BEGIN Dataset extract

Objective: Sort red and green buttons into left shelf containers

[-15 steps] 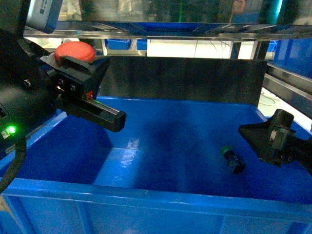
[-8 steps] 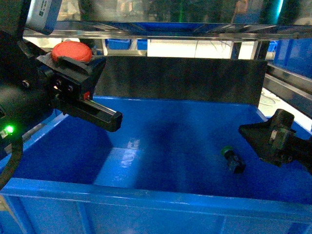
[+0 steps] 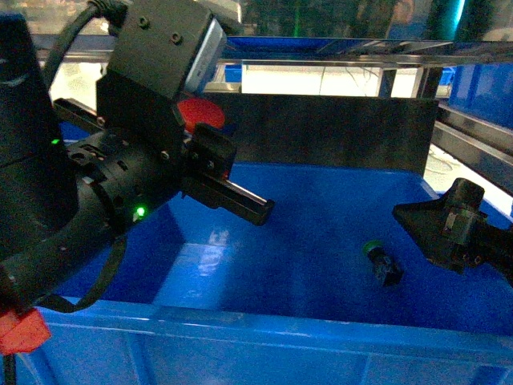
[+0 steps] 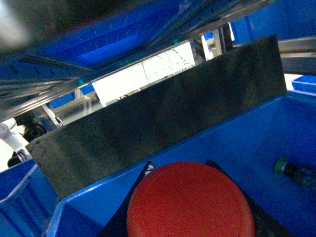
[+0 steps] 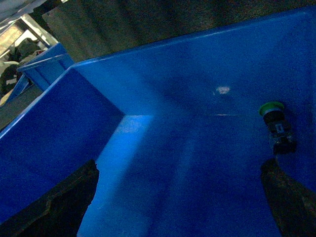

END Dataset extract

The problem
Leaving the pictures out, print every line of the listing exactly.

Solution to the problem
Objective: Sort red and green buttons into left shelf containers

[-15 steps] 
[-8 steps] 
[+0 steps] 
[+0 steps] 
[+0 steps] 

The exercise requires no further output.